I have a child in school who doesn’t like to socialize with her peers.  She doesn’t participate in any group activities such as music, gym or group time.  She prefers to sit at a corner watching her friends from far.  Most of the time, she will attach to the teacher.  She only talks to her teacher in school.  However, she becomes very talkative and active once she sees her mummy who comes pick her up.  At times, she can be very talkative with the teacher when she can spend time alone with the teacher.

Some common characteristics of this type of children

  • withdraw from the group
  • play or work alone
  • isolate himself from others
  • refuse to talk to others
  • refuse to have body contact such as hand shaking or hugging with others
  • love to observe his friends or adults in the environment
  • refuse to participate in any group activities

As a teacher, we should discuss with the parents to find out more about the child’s life outside the school.  The more information we have, the easier we can help the child.  If parents notice the above behavior of the child outside school, discuss with his teacher to find out his behavior in school too.  Open communication between the parents and teacher is essential in a child’s development.
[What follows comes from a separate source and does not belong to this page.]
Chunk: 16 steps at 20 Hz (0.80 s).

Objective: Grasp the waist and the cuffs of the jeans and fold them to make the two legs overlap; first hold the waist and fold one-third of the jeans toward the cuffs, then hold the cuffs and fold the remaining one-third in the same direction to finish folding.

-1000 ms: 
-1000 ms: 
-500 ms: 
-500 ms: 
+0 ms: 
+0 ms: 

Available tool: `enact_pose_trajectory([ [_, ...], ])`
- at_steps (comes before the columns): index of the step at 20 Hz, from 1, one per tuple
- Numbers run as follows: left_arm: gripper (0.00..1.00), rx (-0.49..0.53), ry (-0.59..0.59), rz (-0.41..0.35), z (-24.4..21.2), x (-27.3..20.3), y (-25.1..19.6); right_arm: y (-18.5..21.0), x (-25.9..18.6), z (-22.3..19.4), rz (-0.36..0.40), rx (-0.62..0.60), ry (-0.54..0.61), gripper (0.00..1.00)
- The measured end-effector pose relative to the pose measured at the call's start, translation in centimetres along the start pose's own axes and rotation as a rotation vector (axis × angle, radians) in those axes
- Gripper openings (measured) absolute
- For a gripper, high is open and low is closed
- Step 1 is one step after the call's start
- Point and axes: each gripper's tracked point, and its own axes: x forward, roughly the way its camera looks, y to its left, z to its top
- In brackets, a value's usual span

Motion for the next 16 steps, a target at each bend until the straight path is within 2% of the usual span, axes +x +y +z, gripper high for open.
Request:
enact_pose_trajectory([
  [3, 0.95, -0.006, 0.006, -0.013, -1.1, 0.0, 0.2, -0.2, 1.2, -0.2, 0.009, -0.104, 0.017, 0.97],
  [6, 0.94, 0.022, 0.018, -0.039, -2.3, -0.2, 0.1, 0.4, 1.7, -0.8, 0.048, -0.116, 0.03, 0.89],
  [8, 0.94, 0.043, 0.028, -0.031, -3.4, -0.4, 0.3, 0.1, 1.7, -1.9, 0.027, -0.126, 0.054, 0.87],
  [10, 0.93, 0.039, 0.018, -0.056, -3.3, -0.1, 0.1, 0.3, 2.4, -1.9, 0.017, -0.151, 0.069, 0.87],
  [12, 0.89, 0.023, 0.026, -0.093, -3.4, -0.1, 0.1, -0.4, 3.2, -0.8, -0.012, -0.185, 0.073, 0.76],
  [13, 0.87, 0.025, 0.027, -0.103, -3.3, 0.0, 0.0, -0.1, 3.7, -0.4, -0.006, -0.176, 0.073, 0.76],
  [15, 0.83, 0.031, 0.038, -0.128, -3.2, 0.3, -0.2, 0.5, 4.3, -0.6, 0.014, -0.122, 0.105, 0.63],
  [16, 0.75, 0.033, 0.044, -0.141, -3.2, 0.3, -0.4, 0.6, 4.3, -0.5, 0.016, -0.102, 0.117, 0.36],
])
Some reasons that might hold the child back from socializing with his peers

  • do not know how to get along with peers
  • lack of social skills
  • low self-esteem, shy, anxiety in meeting and making new friends
  • bad experience with peers, such as a fight, an argument, or rough behavior from peers
  • fear of rejection by peers
  • not comfortable with the environment including the setting and the people around
  • does not get support or encouragement from the adults around him

We need to identify his problem in order to proceed to help him.  For instance, if the child lack of social skills, we need to teach him the appropriate social skills.  We must constantly encourage the child to become more socially competent.  Our support is very essential to help him.  You will amaze to see the improvement if only we provide enough support and encouragement to the child.
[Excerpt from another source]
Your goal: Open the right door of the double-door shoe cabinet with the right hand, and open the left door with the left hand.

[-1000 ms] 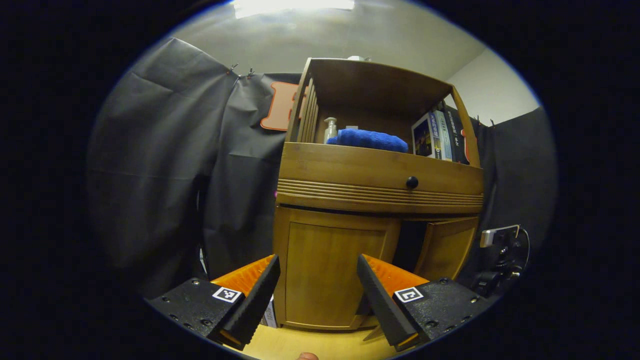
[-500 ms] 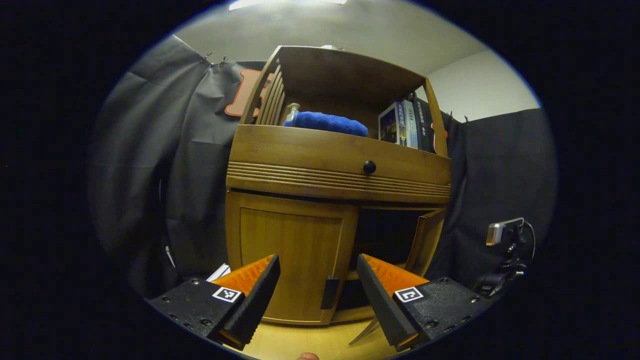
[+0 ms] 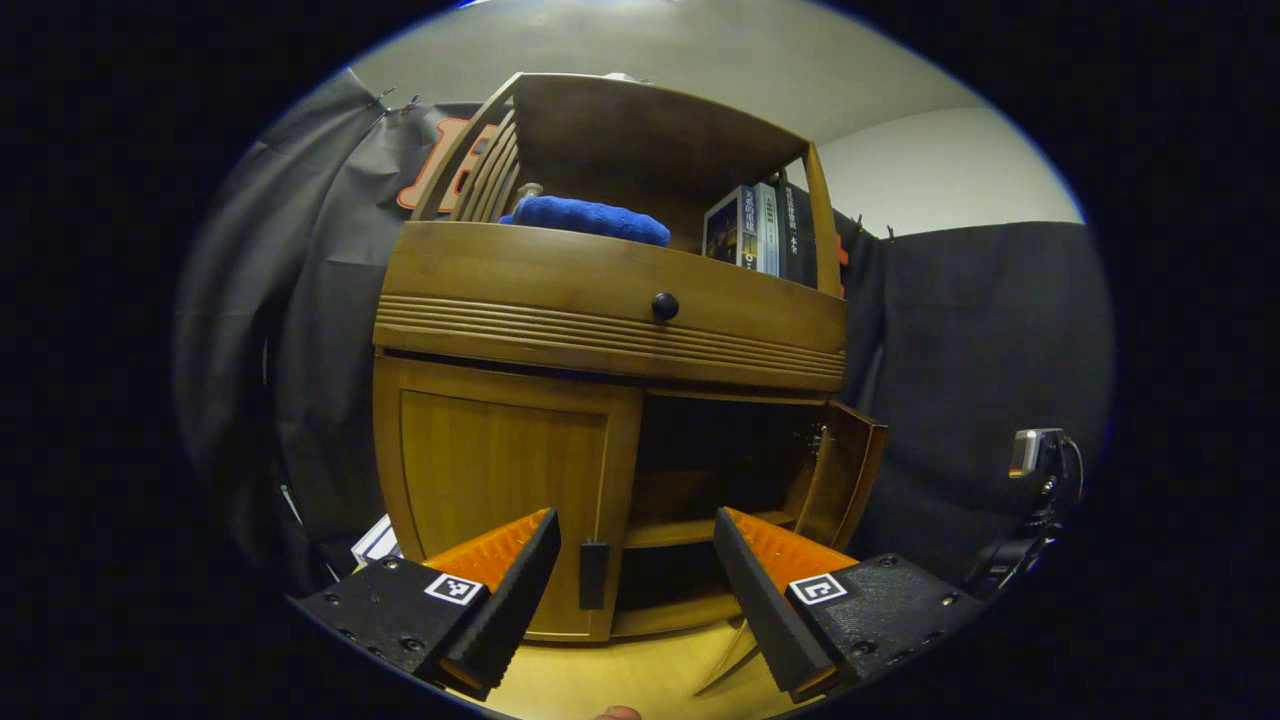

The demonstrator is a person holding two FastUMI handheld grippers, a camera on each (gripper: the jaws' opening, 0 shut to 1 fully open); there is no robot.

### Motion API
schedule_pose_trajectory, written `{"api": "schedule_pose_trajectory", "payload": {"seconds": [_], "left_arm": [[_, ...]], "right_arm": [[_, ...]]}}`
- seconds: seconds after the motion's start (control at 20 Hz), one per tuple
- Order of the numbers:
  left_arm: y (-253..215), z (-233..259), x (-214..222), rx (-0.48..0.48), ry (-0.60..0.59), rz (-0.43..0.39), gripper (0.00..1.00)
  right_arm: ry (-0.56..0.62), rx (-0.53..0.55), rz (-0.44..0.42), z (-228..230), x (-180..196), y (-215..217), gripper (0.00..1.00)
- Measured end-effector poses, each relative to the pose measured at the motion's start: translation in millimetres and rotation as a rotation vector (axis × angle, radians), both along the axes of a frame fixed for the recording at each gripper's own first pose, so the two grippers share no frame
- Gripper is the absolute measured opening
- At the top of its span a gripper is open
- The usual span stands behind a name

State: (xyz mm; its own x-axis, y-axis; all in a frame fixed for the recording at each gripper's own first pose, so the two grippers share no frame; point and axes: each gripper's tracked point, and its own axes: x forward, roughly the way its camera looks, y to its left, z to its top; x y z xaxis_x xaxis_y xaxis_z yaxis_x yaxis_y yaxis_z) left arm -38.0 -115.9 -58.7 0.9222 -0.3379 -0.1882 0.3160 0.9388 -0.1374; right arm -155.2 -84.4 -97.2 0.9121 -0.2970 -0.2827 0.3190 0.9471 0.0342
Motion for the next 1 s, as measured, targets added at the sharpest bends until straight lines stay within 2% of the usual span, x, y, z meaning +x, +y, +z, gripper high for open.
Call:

In school, we can pair the quiet child with another child who may share a similar interest or someone that is empathetic that likes to be friend with the quiet child.  I will normally explain to both of them and get their consent to work together on a piece of material.  The supportive child normally is more matured and confident about himself.  While the quiet child will normally tend to reject the offer, but I will stay with him initially - introduce him to the other child and tell him the purpose of working together with the activity in order to make a “tower” together (example), trying to make conversation so that two of them can chat.  After few minutes, I will tap on the quiet child’s shoulder that I need to go away for awhile to help other children in the room.  In the beginning, I will not leave the child for too long.  However, the duration should be increased from time to time depending on his progress.
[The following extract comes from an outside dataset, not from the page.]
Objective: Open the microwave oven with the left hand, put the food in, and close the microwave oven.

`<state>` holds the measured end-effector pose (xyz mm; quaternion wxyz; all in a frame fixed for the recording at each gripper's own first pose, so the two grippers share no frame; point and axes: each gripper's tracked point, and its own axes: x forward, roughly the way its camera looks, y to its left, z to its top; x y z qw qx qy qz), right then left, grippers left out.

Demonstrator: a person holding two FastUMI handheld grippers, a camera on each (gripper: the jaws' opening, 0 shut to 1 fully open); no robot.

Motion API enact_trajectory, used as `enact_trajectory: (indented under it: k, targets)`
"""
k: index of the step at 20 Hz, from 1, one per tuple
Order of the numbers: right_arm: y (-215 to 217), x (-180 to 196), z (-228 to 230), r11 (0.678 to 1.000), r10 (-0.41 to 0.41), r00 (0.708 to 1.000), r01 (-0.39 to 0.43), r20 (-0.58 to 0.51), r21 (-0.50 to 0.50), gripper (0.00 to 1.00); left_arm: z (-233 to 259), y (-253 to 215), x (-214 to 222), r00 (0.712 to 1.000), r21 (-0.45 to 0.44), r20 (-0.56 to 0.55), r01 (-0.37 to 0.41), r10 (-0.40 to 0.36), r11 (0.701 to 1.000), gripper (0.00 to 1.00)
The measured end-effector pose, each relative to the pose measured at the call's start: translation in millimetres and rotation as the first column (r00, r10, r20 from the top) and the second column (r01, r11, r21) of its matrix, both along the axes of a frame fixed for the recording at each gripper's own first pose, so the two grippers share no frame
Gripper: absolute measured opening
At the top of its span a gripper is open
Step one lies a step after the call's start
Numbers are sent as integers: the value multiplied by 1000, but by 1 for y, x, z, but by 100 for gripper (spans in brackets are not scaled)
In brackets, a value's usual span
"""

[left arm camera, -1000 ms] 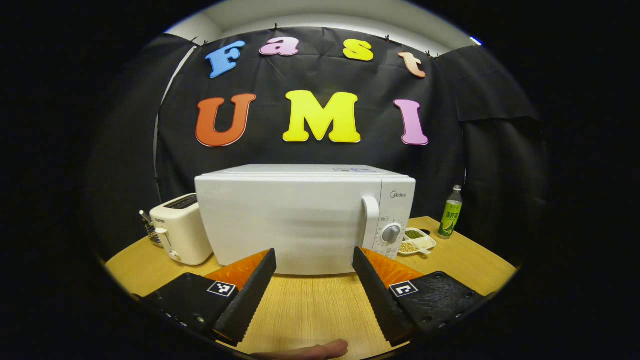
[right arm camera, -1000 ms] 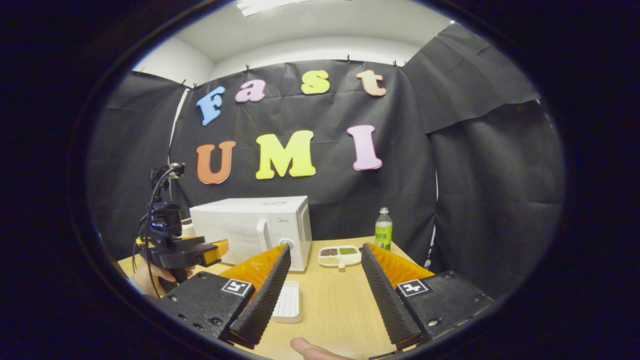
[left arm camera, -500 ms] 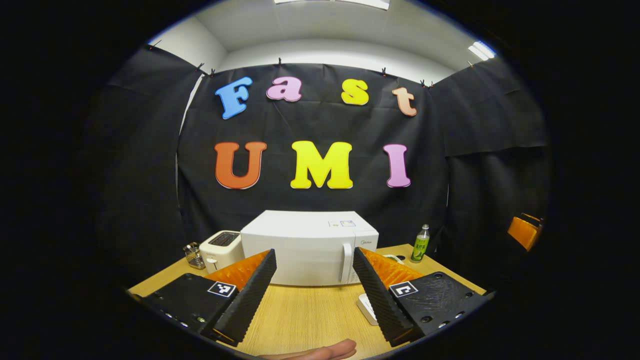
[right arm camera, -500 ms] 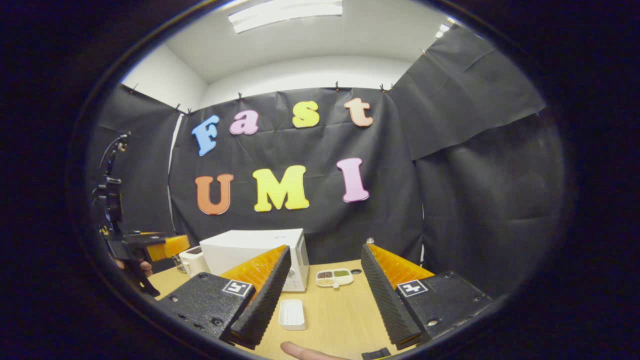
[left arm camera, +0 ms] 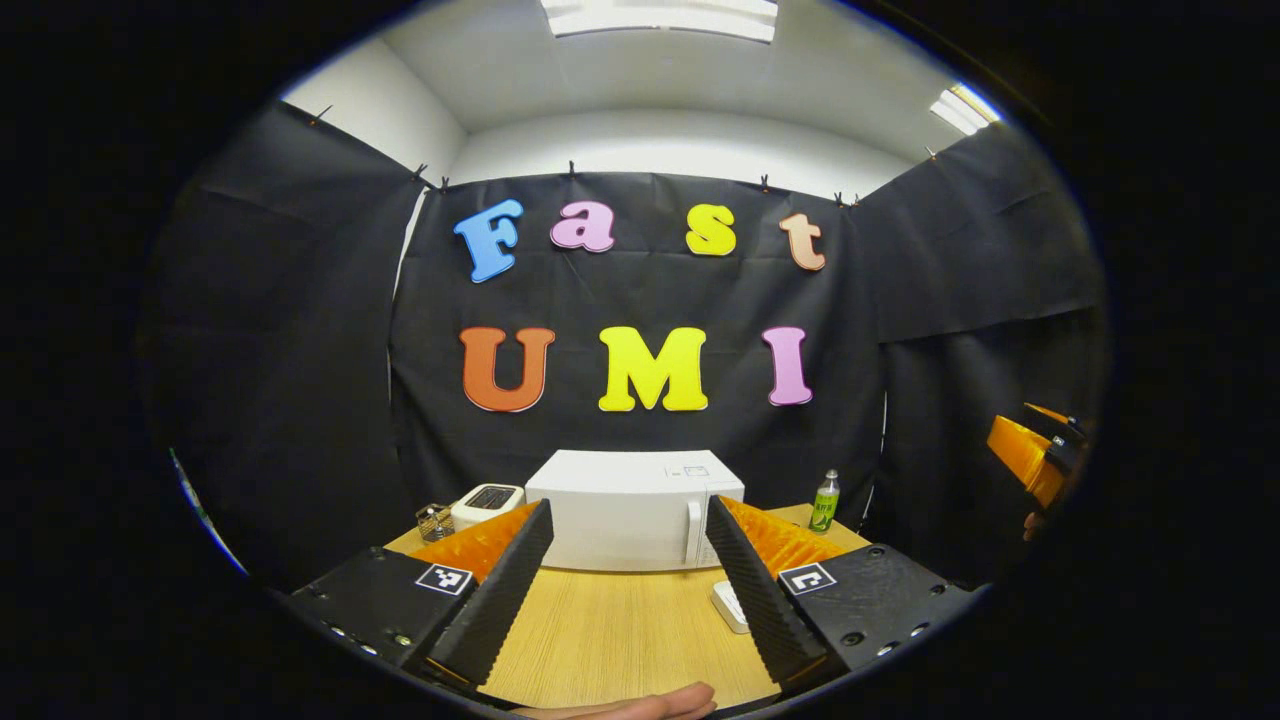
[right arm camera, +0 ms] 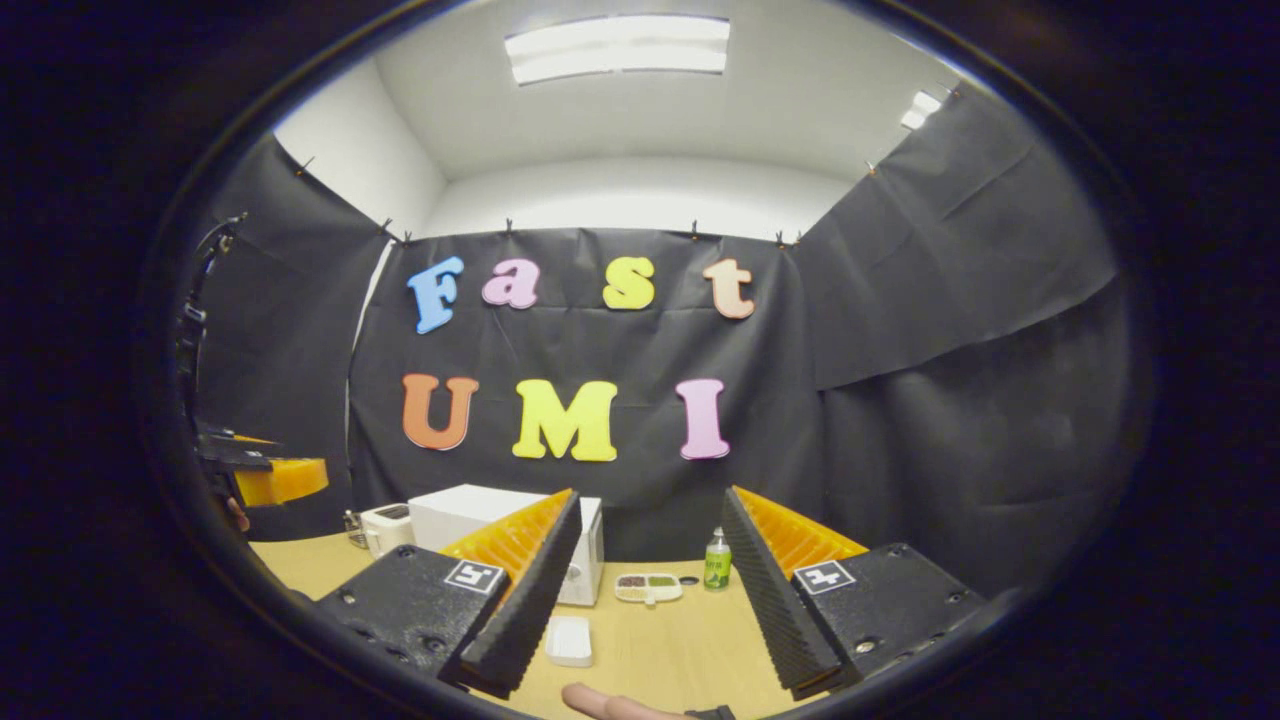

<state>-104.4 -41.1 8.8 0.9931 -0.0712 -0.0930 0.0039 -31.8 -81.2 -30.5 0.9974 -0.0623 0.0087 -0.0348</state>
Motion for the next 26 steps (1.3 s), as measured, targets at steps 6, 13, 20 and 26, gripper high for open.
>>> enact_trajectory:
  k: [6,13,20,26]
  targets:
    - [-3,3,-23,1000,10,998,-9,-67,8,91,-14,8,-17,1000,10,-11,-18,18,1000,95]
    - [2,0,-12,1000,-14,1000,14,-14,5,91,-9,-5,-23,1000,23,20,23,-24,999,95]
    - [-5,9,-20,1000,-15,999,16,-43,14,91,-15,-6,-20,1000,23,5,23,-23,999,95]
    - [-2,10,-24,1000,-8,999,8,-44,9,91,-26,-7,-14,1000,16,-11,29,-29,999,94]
At the same time, I will continuously spend some time with the child to encourage him to talk with others.  During playtime.  I used to introduce friends to the child I told you earlier when we sat together at a table.  It’s important to introduce her to others too!  When other children can call her name, she feels more confident and create a sense of belonging to the group.  Active listening and asking open-ended questions to encourage the child to talk about how he feels.  This is crucial as we need to let the child to feel that we are their for them in time of needs.

How can we teach appropriate social skills to a young child?   Demonstrate the skills with the child. to show him how to behave and act appropriately.   The child will feel more confident when he sees your way is working and effective.  It can be done and achieved with positive progress.  Please remember to begin a smaller group of children.

  • Sharing - “May I join you, please?”,  “May I play your toys, please?”, “Thank you.”.
  • Wait for turn - “Your friends will be upset if you can’t wait for your turn.”, “All the children learn to wait turn.  It’s important so that everyone has a chance to play with the material.  Don’t you like that?”
  • Do not leave the child alone when he is not ready.  Always let him know that you are watching over him.
  • Give affirmation for good behavior so that the child feels valued and important.

Give time to the child to adjust and adapt to the environment.  Some children take longer time to adjust to an environment.  Do not push the child to do something that he is not ready!  With our constant support and encouragement, the child will soon take the courage to learn to make friends.  Again, cooperation between the teacher and parents is able to speed up the process!

Nurture our child’s social skills is just all about patience and love to make good things happen!